COLONY -- "Yoknapatawpha" Episode 106 -- Pictured: Sarah Wayne Callies as Katie Bowman -- (Photo by: Isabella Vosmikova/USA Network)
COLONY -- "Yoknapatawpha" Episode 106 -- Pictured: Sarah Wayne Callies as Katie Bowman -- (Photo by: Isabella Vosmikova/USA Network)

Colony: A Chat with Sarah Wayne Callies, Part 1

As the first season of this extraordinary show wraps up, we were treated to a very thoughtful chat with the show’s female lead, Sarah Wayne Callies. She proved to be extremely articulate, and very entertaining! Sarah’s been in some big action TV shows – Walking Dead, Prison  Break – and has done quite a bit of humanitarian service as well.

A little bit about Sarah: She will next be seen opposite Nicolas Cage in the feature film “Pay the Ghost” directed by Uli Edel, and “The Other Side of the Door,” written and directed by Johannes Roberts.  Other credits include starring in “Into the Storm” directed by Steven Quale and “Black November” directed by Jeta Amata.  Shot on location in Nigeria, “Black November” is the only film to ever be screened for the United Nations General Assembly.

In the film “Whisper” Callies worked opposite Joel Edgerton and in Benoit Phillipon’s “Lullaby for Pi,” she acted opposite of Rupert Friend, and also composed and performed an original song for the film.  In 2013, Callies returned to her stage roots, starring in the Kennedy Center’s production of “The Guardsman” in a new translation by Richard Nelson and directed by Gregory Mosher.

In 2010, Callies was named International Rescue Committee’s first ‘IRC Voice’ for her humanitarian work on the ground and at camps in Iraq, Jordan and Thailand. Raised in Honolulu, Hawaii, Callies attended Dartmouth College and obtained a Master of Fine Arts from Denver’s National Theater Conservatory.  She lives with her family in British Columbia, Canada.

COLONY -- "Blindspot" Episode 104 -- Pictured: Sarah Wayne Callies as Katie Bowman -- (Photo by: Danny Feld/USA Network)

COLONY — “Blindspot” Episode 104 — Pictured: Sarah Wayne Callies as Katie Bowman — (Photo by: Danny Feld/USA Network)

Katie’s always being pulled in both directions, obviously from the Resistance and from her husband.
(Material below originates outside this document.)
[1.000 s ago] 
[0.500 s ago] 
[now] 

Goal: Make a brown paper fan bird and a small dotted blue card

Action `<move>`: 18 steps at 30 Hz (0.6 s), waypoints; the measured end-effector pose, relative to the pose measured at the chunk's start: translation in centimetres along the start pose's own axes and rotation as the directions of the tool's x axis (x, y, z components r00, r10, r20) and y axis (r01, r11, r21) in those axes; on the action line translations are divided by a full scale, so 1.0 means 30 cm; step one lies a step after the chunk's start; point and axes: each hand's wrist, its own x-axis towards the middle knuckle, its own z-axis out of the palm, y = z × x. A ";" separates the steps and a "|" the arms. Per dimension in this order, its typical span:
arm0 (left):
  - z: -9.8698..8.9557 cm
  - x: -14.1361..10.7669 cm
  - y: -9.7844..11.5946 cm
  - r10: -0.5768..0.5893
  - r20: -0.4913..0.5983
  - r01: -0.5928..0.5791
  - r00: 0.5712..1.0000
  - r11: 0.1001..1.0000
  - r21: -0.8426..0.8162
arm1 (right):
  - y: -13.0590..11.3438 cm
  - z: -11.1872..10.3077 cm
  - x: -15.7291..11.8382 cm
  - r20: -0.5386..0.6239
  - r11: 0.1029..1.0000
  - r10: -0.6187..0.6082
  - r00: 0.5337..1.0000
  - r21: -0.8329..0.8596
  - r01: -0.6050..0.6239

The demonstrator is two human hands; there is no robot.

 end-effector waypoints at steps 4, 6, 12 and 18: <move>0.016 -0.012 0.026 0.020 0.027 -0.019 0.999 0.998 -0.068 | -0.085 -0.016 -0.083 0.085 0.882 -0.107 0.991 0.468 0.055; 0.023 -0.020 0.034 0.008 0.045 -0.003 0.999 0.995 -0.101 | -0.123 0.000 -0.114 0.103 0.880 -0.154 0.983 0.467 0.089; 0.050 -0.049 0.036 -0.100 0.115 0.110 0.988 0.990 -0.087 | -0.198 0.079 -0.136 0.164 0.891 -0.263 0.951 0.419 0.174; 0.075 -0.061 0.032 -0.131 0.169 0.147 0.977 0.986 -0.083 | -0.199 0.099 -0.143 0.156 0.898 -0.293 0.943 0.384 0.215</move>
Can you kind of talk about playing that dichotomy in your character?

Sarah: Yes, my pleasure. I think it’s called being a woman. There’s something I think about being a working mom. Almost every working mother I know feels a constant sense of guilt and failure that either you’ve devoted so much time to your family that the people at work are feeling like you’re not sufficiently contributing, or that you’ve poured so much of yourself into your work that you’re not sufficiently there for your family.

And so obviously in Colony, that’s heightened because Katie’s work is no longer running a bar. Katie’s work is, you know, undertaking Resistance with an eye towards (degrading) not only her family but her city and possibly her species. But I think, you know, as we see in episode nine, part of the cost of that work has been…not seeing what’s going on in her own house with their children. And so you know, I mean, when it comes to playing it, it’s not real hard for me to go down that road, because every morning I leave my kids and I go to work. I’m a breadwinner for a family of four.

And I observe in my life that none of my male colleagues speaks to the same amount of kind of internal tearing that all the working moms I know feel, and I don’t know quite why that is, but I think maybe culturally we need to soften things a little bit for those of us who are trying to do the family and the work thing, because it does tear you up a little bit in ways that I think we probably could improve.

Was there anyone — either a character or a person in particular — that you kind of were inspired by when you played her? Or did you just take everything from the script? Obviously, you added your experience as a mother, but was there anything else that you brought into it?

Sarah: Yes. This is going to sound a little crazy — Joan of Arc. I realized – sounds kind of, I mean, it started as a bit of joke, which is that Katie is from New Orleans, which is why the bar is what it is. And another term for a bartender is a barmaid. And so the Maid of Orleans is what they used to call Joan of Arc.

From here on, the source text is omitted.